FYI, be sure to change my "/Users/shuyuej/Desktop/Python-Files/BERT-BiLSTM-CRF-NER/" to your own BERT-BiLSTM-CRF-NER path.

For Windows OS System: I use the following command line:

bert-base-ner-train -data_dir E:\BERT-BiLSTM-CRF-NER\data\ -output_dir E:\BERT-BiLSTM-CRF-NER\final_output\ -init_checkpoint E:\BERT-BiLSTM-CRF-NER\init_checkpoint\chinese_L-12_H-768_A-12\bert_model.ckpt -bert_config_file E:\BERT-BiLSTM-CRF-NER\init_checkpoint\chinese_L-12_H-768_A-12\bert_config.json -vocab_file E:\BERT-BiLSTM-CRF-NER\init_checkpoint\chinese_L-12_H-768_A-12\vocab.txt -batch_size 8

The final trained model will be in the "final_output" folder.

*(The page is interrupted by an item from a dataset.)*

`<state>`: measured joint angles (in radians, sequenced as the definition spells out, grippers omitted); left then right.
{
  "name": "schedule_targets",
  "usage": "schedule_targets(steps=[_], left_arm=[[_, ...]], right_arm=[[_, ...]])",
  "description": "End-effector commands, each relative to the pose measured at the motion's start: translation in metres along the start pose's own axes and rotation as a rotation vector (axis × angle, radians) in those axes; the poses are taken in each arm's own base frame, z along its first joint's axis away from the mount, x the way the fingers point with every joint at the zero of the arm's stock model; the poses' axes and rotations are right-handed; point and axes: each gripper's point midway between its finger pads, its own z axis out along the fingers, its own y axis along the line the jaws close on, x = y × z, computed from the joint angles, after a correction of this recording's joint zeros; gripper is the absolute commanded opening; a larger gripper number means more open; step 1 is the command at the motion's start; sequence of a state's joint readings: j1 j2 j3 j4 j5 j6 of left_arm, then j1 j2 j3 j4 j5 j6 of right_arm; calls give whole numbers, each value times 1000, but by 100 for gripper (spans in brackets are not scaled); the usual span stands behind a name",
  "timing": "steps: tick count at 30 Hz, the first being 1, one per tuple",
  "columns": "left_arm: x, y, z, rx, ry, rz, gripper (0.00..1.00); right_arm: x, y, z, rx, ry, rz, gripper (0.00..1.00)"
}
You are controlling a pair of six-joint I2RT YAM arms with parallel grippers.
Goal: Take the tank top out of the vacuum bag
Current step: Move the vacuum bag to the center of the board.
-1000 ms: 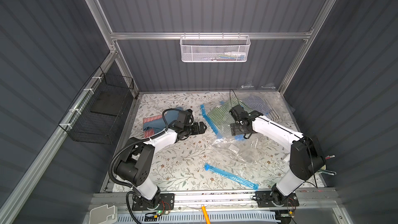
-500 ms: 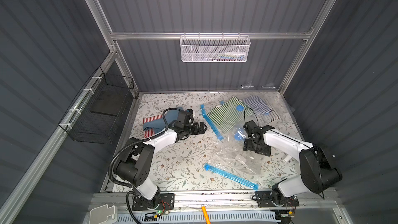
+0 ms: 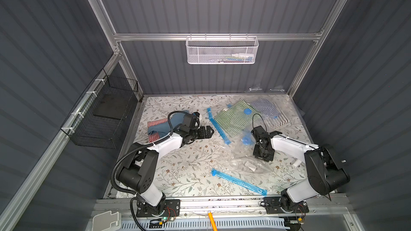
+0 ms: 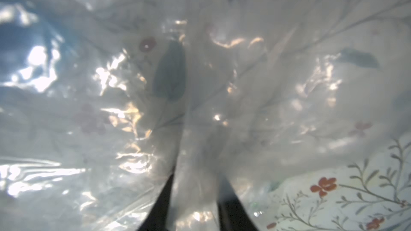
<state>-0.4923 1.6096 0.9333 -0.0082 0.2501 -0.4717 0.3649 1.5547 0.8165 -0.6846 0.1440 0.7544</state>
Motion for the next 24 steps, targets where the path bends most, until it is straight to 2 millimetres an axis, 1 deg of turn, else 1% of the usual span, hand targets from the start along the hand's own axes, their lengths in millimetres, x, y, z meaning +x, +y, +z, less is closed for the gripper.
schedule_targets(steps=[1, 2, 6, 9, 14, 17, 18, 19, 20, 21, 23, 24], left_arm=[[3, 2, -9, -23, 4, 34, 100], [4, 2, -10, -28, 5, 35, 100], [6, 5, -11, -39, 10, 34, 100], [6, 5, -10, -43, 16, 34, 100], [7, 5, -8, -41, 26, 33, 100], [6, 5, -8, -41, 26, 33, 100], [6, 5, -8, -43, 28, 32, 100], [5, 4, -8, -42, 26, 34, 100], [6, 4, -8, -40, 29, 34, 100], [5, 4, -9, -41, 27, 35, 100], [5, 4, -11, -46, 28, 39, 100], [4, 4, -12, -51, 26, 39, 100]], right_arm=[[-2, -13, 8, 43, 35, -1, 4], [-6, -16, 9, 50, 33, 2, 0], [-29, -38, 3, 90, -6, 51, 0], [-52, -57, -6, 106, -57, 105, 0], [-96, -98, -19, 148, -145, 215, 0], [-122, -110, -27, 153, -193, 268, 0], [-129, -111, -28, 153, -205, 274, 0], [-136, -110, -30, 150, -217, 273, 6], [-142, -107, -31, 142, -221, 264, 33], [-146, -103, -34, 130, -221, 256, 55], [-152, -95, -44, 104, -262, 226, 88], [-154, -92, -51, 97, -293, 210, 98]])
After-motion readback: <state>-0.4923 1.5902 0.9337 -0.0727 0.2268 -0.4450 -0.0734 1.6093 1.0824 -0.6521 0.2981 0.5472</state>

Step Four: Test and enjoy the model

The Test File is "test.py" and could test the "Test-set.xlsx" and get a result.
Before you execute the file, be sure to change the paths of trained BERT model, original pre-trained BERT model, and Test-set.xlsx to your own.
And you could see the results and power of BERT.

Another executive file is "predict-test.py" in which you could input the sentence and name and finally get the match results. Be sure to change the paths same as "test.py" file.